Effect of temporal resolution on the reproduction of chaotic dynamics via reservoir computing

TL;DR

This paper investigates how different sampling frequencies affect reservoir computing's ability to generate chaotic time series, identifying optimal sampling ranges for accurate reproduction of chaotic dynamics.

Contribution

It provides a quantitative analysis of sampling effects on reservoir computing's chaotic time series generation, highlighting optimal sampling windows and underlying mechanisms.

Findings

Excessively coarse sampling degrades performance

Excessively dense sampling is also unsuitable

Identified a suitable sampling frequency window

Abstract

Reservoir computing is a machine learning paradigm that uses a structure called a reservoir, which has nonlinearities and short-term memory.

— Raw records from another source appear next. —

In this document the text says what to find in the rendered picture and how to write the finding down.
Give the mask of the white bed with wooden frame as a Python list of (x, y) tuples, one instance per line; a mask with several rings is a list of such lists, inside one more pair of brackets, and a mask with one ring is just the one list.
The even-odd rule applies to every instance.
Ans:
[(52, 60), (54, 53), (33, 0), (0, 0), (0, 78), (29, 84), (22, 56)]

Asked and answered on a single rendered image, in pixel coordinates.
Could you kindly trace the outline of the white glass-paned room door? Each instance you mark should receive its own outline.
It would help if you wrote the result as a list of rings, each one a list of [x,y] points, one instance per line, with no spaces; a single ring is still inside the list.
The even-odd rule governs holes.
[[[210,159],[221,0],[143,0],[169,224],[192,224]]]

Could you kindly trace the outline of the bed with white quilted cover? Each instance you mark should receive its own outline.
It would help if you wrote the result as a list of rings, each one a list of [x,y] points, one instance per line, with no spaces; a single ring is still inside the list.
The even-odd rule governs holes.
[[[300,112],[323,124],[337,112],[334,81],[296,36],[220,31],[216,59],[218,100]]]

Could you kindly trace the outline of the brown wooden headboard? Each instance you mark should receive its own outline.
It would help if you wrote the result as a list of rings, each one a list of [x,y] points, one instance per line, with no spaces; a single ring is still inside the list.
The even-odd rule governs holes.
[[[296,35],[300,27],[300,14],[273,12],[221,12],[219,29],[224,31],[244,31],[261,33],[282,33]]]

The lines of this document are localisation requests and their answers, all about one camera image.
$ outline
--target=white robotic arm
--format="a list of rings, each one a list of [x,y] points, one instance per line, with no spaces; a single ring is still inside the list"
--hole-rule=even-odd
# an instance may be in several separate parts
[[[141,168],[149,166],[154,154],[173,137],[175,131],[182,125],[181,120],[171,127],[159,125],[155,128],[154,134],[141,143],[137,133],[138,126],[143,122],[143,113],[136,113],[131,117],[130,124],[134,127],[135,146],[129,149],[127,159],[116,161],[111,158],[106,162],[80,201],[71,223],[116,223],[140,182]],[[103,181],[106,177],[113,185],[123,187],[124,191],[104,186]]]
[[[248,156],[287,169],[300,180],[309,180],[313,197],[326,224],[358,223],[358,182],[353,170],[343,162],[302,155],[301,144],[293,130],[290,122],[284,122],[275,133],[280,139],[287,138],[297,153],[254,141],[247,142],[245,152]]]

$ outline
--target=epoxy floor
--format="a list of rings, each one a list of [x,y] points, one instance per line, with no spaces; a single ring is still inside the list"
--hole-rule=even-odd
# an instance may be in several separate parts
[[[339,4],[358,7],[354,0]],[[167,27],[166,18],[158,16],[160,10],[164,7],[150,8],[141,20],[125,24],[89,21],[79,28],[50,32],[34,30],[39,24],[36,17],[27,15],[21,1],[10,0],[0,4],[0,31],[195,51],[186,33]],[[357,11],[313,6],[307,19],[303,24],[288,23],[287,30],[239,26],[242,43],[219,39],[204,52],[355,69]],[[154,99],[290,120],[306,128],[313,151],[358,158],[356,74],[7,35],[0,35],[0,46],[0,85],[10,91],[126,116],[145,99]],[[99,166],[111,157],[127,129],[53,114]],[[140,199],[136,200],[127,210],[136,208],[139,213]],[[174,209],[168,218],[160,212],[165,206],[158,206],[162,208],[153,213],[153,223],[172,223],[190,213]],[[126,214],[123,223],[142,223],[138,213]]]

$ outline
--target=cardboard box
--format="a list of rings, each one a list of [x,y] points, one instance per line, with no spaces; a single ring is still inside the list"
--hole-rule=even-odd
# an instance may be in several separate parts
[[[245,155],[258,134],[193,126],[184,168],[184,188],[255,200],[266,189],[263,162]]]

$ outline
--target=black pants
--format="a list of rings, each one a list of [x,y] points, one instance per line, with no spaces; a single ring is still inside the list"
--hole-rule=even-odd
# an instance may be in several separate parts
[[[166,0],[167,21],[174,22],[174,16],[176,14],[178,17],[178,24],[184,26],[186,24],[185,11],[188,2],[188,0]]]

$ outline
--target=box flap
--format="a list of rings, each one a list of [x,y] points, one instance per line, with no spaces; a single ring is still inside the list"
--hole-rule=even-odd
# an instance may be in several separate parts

In recent years, reservoir computing has expanded to new functions such as the autonomous generation of chaotic time series, as well as time series prediction and classification. Furthermore, novel possibilities have been demonstrated, such as inferring the existence of previously unseen attractors. Sampling, in contrast, has a strong influence on such functions. Sampling is indispensable in a physical reservoir computer that uses an existing physical system as a reservoir because the use of an external digital system for the data input is usually inevitable. This study analyzes the effect of sampling on the ability of reservoir computing to autonomously regenerate chaotic time series. We found, as expected, that excessively coarse sampling degrades the system performance, but also that excessively dense sampling is unsuitable. Based on quantitative indicators that capture the local and global characteristics of attractors, we identify a suitable window of the sampling frequency and discuss its underlying mechanisms.